**Activity**
Where in the listing does the word "left" appear? Report each line that holds it.

**Data excerpts**

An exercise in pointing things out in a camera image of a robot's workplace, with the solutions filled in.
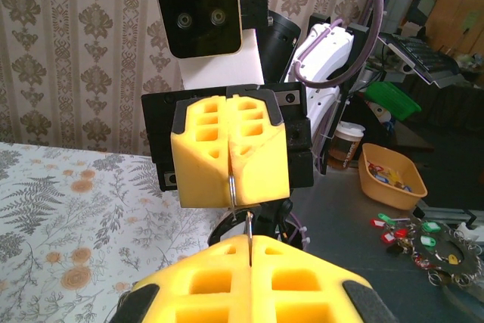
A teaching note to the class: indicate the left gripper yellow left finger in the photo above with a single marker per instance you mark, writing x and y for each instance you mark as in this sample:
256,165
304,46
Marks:
181,296

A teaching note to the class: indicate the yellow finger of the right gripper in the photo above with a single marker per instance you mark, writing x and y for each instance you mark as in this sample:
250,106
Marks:
196,171
261,171

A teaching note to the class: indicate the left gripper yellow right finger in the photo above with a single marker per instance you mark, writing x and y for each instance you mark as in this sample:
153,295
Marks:
321,296

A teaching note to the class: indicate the grey keyring disc with keys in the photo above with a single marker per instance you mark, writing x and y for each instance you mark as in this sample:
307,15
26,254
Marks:
231,190
446,258

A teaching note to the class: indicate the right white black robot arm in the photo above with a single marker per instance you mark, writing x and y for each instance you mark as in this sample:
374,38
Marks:
325,50

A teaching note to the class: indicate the brown paper coffee cup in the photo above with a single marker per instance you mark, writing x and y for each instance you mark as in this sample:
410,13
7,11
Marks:
346,149

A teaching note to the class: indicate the orange plastic tray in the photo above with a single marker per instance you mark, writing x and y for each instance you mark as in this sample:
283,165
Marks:
382,194

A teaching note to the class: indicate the green plastic basket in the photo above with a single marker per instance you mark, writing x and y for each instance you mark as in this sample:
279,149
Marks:
393,98

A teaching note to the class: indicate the grey laptop keyboard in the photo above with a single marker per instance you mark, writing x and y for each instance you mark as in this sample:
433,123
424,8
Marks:
419,54

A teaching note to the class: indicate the brown wooden door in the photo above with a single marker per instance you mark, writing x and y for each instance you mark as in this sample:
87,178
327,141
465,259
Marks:
457,1

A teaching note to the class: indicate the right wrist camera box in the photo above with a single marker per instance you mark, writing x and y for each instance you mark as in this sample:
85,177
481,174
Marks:
200,13

**Finished exercise**
A teaching note to the class: indicate the left gripper yellow left finger in the photo above with a single marker per instance you mark, writing x and y for each instance you mark as in this sample:
A teaching note to the class: indicate the left gripper yellow right finger in the photo above with a single marker per instance you mark, writing x and y for each instance you mark as in this sample:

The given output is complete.